Fandom Love Letters: An Introduction




Fandom is full of transformative works. Despite protestations from gatekeeping authors (Anne Rice, George R.R. Martin), and derision from the writing world at large, fan fiction persists as one of the most popular forms of internet media. The Archive of Our Own boasts thousands of stories written by fans, for fans, as well as works of fan art, “podfic” (audio recordings of written fan fiction), and more. Beyond AO3, Livejournal, Tumblr, and DeviantArt host their own wealth of transformative fanworks, each a little different from the last.

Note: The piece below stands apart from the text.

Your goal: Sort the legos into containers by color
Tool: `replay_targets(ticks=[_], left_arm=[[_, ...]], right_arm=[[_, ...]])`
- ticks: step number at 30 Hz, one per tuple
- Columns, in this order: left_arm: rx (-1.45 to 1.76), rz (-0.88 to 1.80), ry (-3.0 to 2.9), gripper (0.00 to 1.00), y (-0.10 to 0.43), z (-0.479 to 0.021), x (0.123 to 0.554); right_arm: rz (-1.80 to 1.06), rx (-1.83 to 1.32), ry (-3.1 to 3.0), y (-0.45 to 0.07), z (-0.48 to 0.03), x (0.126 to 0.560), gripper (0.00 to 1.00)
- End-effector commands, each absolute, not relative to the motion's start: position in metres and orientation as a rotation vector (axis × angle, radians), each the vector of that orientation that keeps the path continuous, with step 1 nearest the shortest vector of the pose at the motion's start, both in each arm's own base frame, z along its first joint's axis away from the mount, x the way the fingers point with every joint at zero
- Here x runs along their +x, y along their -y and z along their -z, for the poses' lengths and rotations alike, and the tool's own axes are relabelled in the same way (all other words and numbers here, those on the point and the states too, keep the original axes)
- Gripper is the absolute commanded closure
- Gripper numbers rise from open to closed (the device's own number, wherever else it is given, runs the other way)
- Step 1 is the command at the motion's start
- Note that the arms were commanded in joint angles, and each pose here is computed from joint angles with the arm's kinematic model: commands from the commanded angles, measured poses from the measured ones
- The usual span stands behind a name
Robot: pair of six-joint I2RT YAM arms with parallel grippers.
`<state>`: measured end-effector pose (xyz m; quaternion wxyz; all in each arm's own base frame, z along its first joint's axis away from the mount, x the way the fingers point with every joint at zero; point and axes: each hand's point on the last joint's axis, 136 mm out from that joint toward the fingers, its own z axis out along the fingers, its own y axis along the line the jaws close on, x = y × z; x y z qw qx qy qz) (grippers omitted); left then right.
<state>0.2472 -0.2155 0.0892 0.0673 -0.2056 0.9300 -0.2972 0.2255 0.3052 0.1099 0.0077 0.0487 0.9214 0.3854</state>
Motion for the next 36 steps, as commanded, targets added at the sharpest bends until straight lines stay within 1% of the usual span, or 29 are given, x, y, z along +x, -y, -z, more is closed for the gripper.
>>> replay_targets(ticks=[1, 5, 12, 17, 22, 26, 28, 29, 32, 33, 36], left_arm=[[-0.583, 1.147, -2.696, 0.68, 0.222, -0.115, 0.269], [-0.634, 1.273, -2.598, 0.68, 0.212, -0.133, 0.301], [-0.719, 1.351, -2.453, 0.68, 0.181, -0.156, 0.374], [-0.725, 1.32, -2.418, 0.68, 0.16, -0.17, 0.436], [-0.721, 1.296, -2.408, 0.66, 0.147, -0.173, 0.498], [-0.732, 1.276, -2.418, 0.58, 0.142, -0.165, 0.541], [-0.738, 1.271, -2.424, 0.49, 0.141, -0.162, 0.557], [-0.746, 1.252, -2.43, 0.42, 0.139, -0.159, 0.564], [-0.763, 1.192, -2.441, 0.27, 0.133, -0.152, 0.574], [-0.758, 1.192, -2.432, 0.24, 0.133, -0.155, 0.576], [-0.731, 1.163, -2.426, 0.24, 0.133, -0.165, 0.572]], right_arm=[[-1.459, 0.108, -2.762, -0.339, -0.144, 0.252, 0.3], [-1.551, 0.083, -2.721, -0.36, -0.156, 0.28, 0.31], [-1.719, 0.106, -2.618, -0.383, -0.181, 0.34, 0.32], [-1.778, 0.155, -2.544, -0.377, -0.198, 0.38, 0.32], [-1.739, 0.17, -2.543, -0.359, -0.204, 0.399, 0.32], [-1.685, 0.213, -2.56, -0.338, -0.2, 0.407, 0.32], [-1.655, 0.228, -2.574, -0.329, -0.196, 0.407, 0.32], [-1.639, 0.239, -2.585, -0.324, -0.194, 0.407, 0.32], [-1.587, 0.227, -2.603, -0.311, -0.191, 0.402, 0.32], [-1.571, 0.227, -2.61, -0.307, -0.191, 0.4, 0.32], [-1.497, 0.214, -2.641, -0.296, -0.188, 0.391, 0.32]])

I have been actively engaged in fandom for nearly 15 years. In that time, I’ve read a fair share of fan fiction. I’ve also written hundreds of thousands of words exploring my favorite characters, relationships, and concepts for fandoms including Gilmore Girls, Veronica Mars, and Harry Potter. I’ve squeed over fan art depicting my favorite characters in new or interesting ways. I’ve commissioned work from artists to give as gifts to my partner for holidays.

Fandom and the fanworks contained within it has been an integral part of my life for more than half of the time I’ve been alive. It helped me figure out my sexuality. It introduced me to books, films, music, and culture giants I likely wouldn’t have discovered otherwise.

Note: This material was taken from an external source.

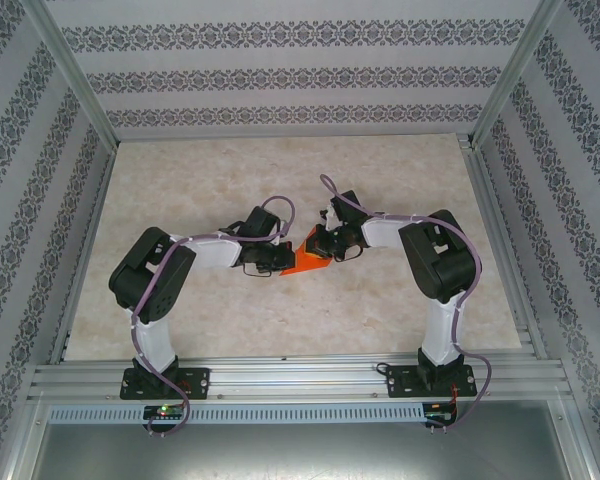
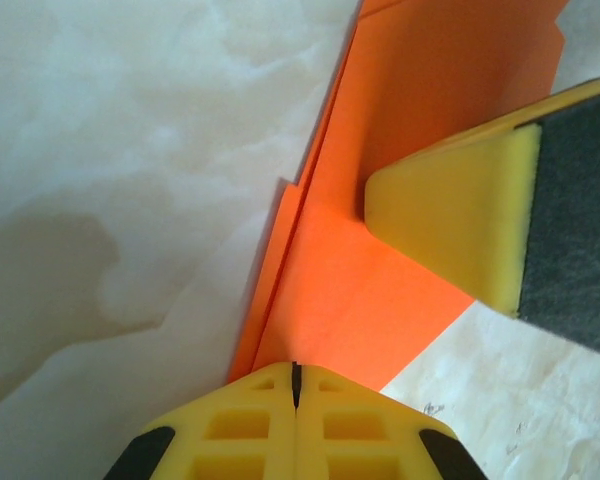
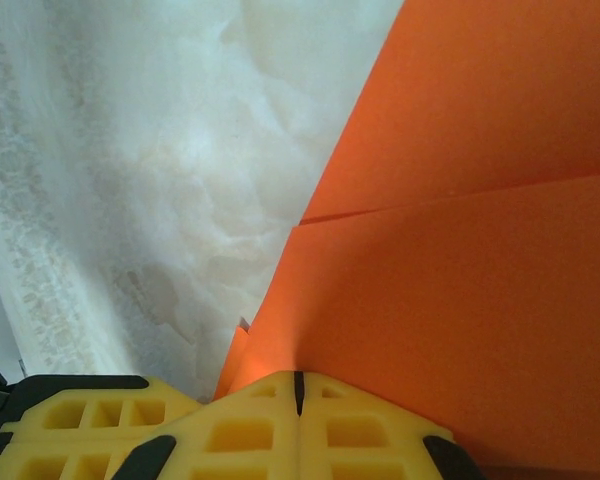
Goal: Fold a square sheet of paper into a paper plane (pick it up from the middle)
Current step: Fourth fold the wing at the center of the table, then turn over the paper at the center of the table.
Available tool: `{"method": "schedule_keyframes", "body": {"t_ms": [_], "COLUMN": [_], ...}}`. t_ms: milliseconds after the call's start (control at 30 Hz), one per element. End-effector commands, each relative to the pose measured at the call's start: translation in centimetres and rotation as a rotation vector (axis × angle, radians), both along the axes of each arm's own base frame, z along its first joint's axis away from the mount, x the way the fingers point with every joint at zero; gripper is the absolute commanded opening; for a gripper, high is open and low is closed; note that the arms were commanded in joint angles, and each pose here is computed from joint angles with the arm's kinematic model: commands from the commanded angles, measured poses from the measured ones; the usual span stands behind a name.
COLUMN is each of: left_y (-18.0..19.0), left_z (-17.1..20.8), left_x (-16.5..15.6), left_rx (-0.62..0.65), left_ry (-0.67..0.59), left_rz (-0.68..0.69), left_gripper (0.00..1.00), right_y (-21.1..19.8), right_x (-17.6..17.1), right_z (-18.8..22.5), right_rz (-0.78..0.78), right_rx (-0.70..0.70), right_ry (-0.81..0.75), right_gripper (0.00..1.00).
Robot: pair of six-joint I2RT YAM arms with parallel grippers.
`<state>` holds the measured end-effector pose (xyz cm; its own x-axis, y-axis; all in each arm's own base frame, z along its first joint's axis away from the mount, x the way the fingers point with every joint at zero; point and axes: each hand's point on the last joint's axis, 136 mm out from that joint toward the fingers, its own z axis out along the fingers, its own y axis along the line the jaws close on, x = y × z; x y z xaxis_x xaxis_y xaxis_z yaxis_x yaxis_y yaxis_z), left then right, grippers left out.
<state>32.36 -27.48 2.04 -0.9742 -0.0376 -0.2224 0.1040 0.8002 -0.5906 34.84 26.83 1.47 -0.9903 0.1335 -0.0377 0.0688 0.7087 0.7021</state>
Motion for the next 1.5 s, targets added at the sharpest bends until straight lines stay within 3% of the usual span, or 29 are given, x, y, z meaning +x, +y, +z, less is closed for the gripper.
{"method": "schedule_keyframes", "body": {"t_ms": [0,333,533,700,967,1200,1467], "left_y": [3.6,5.0,3.4,2.3,1.5,2.8,3.8], "left_z": [-2.5,-1.2,2.3,4.7,5.9,6.3,6.3], "left_x": [-4.9,-6.1,-4.4,-2.0,2.3,4.4,4.7], "left_rx": [0.127,0.152,0.071,0.018,-0.063,0.009,0.047], "left_ry": [0.180,0.195,0.092,0.003,-0.096,-0.154,-0.169], "left_rz": [-0.049,-0.106,-0.136,-0.088,0.115,0.206,0.244], "left_gripper": [0.00,0.00,0.00,0.01,0.30,0.56,0.85], "right_y": [-4.7,-4.9,-4.5,-2.9,-2.8,-6.2,-5.0], "right_x": [-1.4,-1.3,-1.1,0.1,2.6,2.0,2.3], "right_z": [-5.5,-5.5,-5.1,-2.3,5.6,4.0,2.9], "right_rz": [-0.074,-0.063,-0.055,-0.034,-0.165,-0.370,-0.362], "right_rx": [-0.211,-0.223,-0.210,-0.115,0.028,0.014,0.034], "right_ry": [0.118,0.119,0.107,0.047,-0.116,-0.057,-0.020], "right_gripper": [0.04,0.04,0.04,0.06,0.28,0.41,0.43]}}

Among the thousands of fanworks I’ve engaged with over the last decade and a half, there are a handful that have significantly changed my life. To pay them homage, I’ll be writing this column, aptly titled Fandom Love Letters. Every month, I’ll share a fanwork that has had an impact on the way I think, the way I interpret canonical works, or the way I engage with fandom as a whole.

The goal of this column is to introduce you to works I think are special. It will also serve as a space to share personal anecdotes, critical essays, and fandom tidbits that I’ve gathered over the years. It will span across fandoms and feature fan fiction, fan art, and fan videos. It will be a nostalgic, wild ride, and I hope you take away from it at least some of the infatuation I’ve held for these works, some of them for years.

If you want to talk to me about the column, or about fandom in general, you can shoot me an email or message me on Twitter.


Samantha Pearson is a freelance writer, editor, and social media manager who currently writes for Rogues Portal and Culturess. Her work has also appeared on Femsplain. She occasionally blogs about vegan food and her life as a cat parent on her personal website, The Verbal Thing. Samantha likes comics, Shakespeare, cephalopods, space babes, MLPCCG, and dismantling the patriarchy. You can follow her on Twitter and Instagram.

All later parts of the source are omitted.